- Born: September 7, 1900
- Died: April 22, 1984 (aged 83) Brooklyn, New York
- Occupation: Community activist
- Years active: 1964–1984

= Hattie Carthan =

American community activist and environmentalist

Hattie Carthan (September 7, 1900 – April 22, 1984) was an American community activist and environmentalist who was instrumental in improving the quality of life of the Brooklyn, New York community of Bedford-Stuyvesant.

== Biography ==
Originally from Washington, DC, she moved to Brooklyn in 1928. After she and her husband split, she remarried in 1943. She later separated from her second husband in 1954 while working as a field interviewer for a market research company.

Carthan moved to the tree-lined block of Vernon Avenue between Tompkins Ave and Throop Ave in Bedford-Stuyvesant in 1953. By 1964, only three trees remained due to the deterioration of the neighborhood at that time. She sent postcards to everyone on her block and formed the T & T Vernon Avenue Block Association, which raised funds to buy and plant trees by throwing block parties.
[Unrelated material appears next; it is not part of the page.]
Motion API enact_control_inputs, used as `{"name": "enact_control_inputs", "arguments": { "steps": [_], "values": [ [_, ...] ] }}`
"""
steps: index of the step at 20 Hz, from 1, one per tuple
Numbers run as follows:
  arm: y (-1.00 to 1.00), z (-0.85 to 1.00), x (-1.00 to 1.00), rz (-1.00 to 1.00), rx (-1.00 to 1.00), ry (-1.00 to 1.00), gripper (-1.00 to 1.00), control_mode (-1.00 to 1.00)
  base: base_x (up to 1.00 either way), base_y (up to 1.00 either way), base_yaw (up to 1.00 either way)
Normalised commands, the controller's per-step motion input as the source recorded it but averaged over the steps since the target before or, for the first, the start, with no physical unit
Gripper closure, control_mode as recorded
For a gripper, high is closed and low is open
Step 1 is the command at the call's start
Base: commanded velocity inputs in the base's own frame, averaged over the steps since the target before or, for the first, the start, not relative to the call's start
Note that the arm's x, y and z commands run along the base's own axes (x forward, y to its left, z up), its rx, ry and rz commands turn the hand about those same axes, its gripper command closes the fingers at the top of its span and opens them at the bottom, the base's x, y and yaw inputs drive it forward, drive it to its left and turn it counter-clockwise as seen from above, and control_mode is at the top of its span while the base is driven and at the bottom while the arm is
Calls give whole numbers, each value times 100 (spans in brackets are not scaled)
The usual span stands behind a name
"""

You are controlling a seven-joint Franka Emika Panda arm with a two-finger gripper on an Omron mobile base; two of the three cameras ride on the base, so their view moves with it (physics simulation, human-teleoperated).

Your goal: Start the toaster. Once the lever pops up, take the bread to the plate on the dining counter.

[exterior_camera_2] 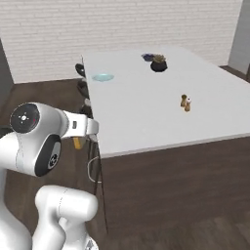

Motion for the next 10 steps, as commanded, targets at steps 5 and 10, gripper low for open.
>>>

The City of New York supported her efforts: Mayor John Lindsay attended one of the block parties, and the City Parks Department provided trees under its tree matching program.

Carthan founded the Bedford-Stuyvesant Beautification Committee in 1966. As chairman of the organization, the Beautification Committee was awarded a grant in 1971 to teach youth about tree care and provide a stipend for summer work, known as the Neighborhood Tree Corps. She oversaw over 100 block associations which planted over 1,500 trees including those of the ginkgo, sycamore, and honeylocust varieties.

When a 40-foot Magnolia grandiflora tree that was thriving far north of its natural habitat, was threatened to be cut down for an apartment complex in 1968, Carthan spearheaded a campaign to save the tree. She raised the funds to construct a protective wall behind the tree to shield it from a planned parking lot and it was designated by City Landmarks Preservation Commission as a living landmark. The remaining brownstones intended to be torn down for the apartment complex were purchased in 1976 for $1,200 and became the Magnolia Tree Earth Center of Bedford- Stuyvesant Inc, an educational center.

In 1975, she was honored by Parks Commissioner Edwin L. Weisl Jr. for distinguished service to the city of New York.

== Death and legacy ==
Carthan died on April 22, 1984, in Bedford-Stuyvesant.

=== Hattie Carthan Community Garden Farm ===
In 1985, a vacant lot started to be revitalized into a community garden which eventually was renamed Hattie Carthan Garden in 1998 to honor and continue the work of Hattie Carthan. In 2009, under Yonnette Fleming's leadership, the garden expanded to become the Hattie Carthan Community Garden Farm.